私が主として関係している「飲食ビジネス」の最新動向についてのレポートです。現在、色々な意味で大きな構造転換期を迎えております。箇条書きにまとめるならば、以下の点がキーワードとも言える注目ポイントです。
1.市場環境
日本の総人口が減少し、少子・高齢化が進む中、高度経済成長時代に急発展した様な「外食市場」の拡大は期待できず、むしろ縮小傾向が予想される。また、最近ではコンビニや食品スーパー等での弁当・総菜など、いわゆる「中食市場」が急成長しており、この市場との争奪戦も激化している。
2.飲食需要
今や“1億総グルメ時代”であり、“宅急便”や“ネット社会”の発展により、誰もが全国どこからでも“新鮮で美味しい食材や料理”が手に入り、ブロガーによる“食レポ”など最新の飲食店情報も溢れている。それゆえ消費者のニーズ変化が非常に速く、新しい料理もすぐに飽きられ、同じメニューで継続することも難しくなっている。
3.店舗環境
そうした中で、供給側である「飲食店」の数は減っておらず、街中いたる所に「飲食店」は存在し、新しい店ができては消える、生き残りを掛けたオーバーストア状態にある。一方で、飲食ニーズに対する付加価値競争も相当レベルに高まっており、激しい競争環境となっている。
4.労働環境
「飲食ビジネス」は典型的な“労働集約型”ビジネスであり、お客様ニーズを最優先し、長時間営業及び長時間労働を前提に成長してきたサービス業でもある。また、これほどパート・アルバイト従業員の貴重な戦力の基に運営されているビジネスもない。ところが、政府主導の「働き方改革」の推進や労働観の変革により、人手不足や人件費高騰などの問題が大きくクローズアップしており、根本的に“人で成り立っているビジネスモデル”の革新が不可避の状況となっている。
5.経営環境
また、最近の大きな経営問題となっているのが、コンプライアンス(法律遵守)やリスクマネジメントへの対応である。例えば、深夜営業、長時間労働、パワハラ・セクハラ、未成年飲酒、飲酒運転防止、受動喫煙、衛生管理、食中毒、食材偽装、食品廃棄物など、小さな飲食店でもこうした問題が発端で廃業に追い込まれるケースが増えている。
この様に「飲食ビジネス」を取り巻く環境としては大変厳しいものがありますが、一方で、「食べること」は人間生きる上で不可欠であるとともに、最大限の欲求としての“美味しい料理が食べたい”、“旨いお酒が飲みたい”は「人類永遠のニーズ」でもあります。毎日あちこちのテレビ番組で”グルメ情報“や”繁盛店“が紹介されているのを見ればお分かりでしょう。だから、こうした厳しい時代の中でも、新しい“繁盛店”が誕生しているのは「飲食ビジネス」ならではと言えます。つまり、時代にマッチした“飲食ニーズ”や“運営スタイル”を捉えられれば、他ビジネスと比べて容易に、短期間で急拡大できる特性があります。(もちろん失敗例も数多くありますが・・)

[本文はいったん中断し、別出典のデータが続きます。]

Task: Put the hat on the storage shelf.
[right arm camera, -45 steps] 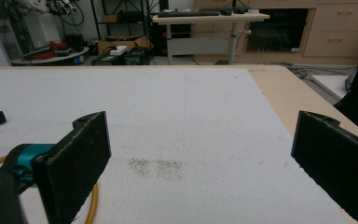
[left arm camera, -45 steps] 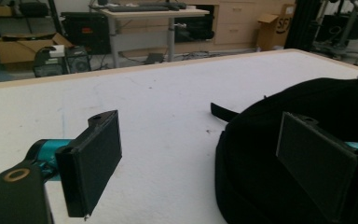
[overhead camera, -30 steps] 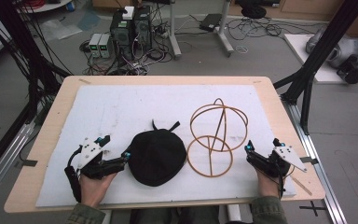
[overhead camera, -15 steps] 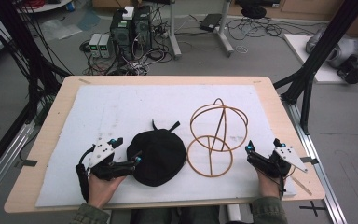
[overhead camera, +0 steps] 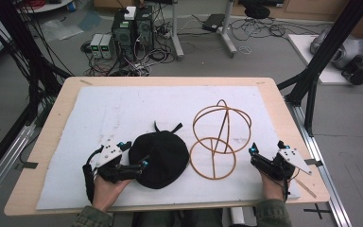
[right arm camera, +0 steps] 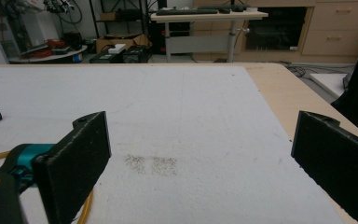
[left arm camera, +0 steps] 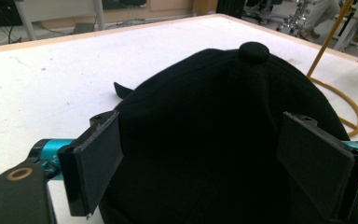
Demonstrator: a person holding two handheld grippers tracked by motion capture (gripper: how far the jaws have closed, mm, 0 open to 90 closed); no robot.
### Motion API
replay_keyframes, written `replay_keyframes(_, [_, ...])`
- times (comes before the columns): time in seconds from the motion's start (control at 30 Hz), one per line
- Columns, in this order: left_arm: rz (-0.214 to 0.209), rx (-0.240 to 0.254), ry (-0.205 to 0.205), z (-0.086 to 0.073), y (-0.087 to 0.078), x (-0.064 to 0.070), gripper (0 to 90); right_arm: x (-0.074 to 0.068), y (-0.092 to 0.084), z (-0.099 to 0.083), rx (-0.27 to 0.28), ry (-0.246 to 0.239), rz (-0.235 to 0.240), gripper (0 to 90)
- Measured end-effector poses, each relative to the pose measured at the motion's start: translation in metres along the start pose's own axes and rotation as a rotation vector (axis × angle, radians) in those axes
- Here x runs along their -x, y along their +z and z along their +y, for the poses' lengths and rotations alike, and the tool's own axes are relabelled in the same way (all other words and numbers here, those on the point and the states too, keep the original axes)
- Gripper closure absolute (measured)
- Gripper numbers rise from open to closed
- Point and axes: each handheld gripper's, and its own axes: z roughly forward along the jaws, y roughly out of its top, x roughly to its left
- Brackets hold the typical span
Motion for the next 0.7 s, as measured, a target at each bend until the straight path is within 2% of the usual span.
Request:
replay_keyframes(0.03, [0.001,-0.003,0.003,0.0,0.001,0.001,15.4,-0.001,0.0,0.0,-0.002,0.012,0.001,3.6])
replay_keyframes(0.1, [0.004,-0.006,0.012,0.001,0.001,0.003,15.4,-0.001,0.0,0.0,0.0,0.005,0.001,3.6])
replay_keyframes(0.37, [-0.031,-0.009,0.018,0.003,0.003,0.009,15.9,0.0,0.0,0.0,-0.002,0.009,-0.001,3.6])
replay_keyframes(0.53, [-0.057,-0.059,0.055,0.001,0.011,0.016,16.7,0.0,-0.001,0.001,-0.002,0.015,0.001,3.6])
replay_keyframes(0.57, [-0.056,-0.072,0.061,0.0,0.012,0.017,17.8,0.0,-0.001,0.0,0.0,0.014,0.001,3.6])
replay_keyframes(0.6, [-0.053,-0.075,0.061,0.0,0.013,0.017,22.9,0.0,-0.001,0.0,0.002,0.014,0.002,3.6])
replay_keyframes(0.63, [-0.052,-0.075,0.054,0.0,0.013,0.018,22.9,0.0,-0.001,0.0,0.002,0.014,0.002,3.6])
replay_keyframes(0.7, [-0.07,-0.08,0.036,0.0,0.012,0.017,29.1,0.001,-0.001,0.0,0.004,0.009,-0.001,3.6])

ただし、「飲食ビジネス」で成功されている方には必然の共通項があります。それは、①誰よりも飲食が好き、②人(お客様や従業員)と接し、楽しませることが生き甲斐、③強いリーダーシップと精神力を持つ、という点です。 こうした点を踏まえた上で、事業分野は決まってないが、起業・創業を目指されている方は、一つの候補ビジネスとして検討されては如何でしょうか?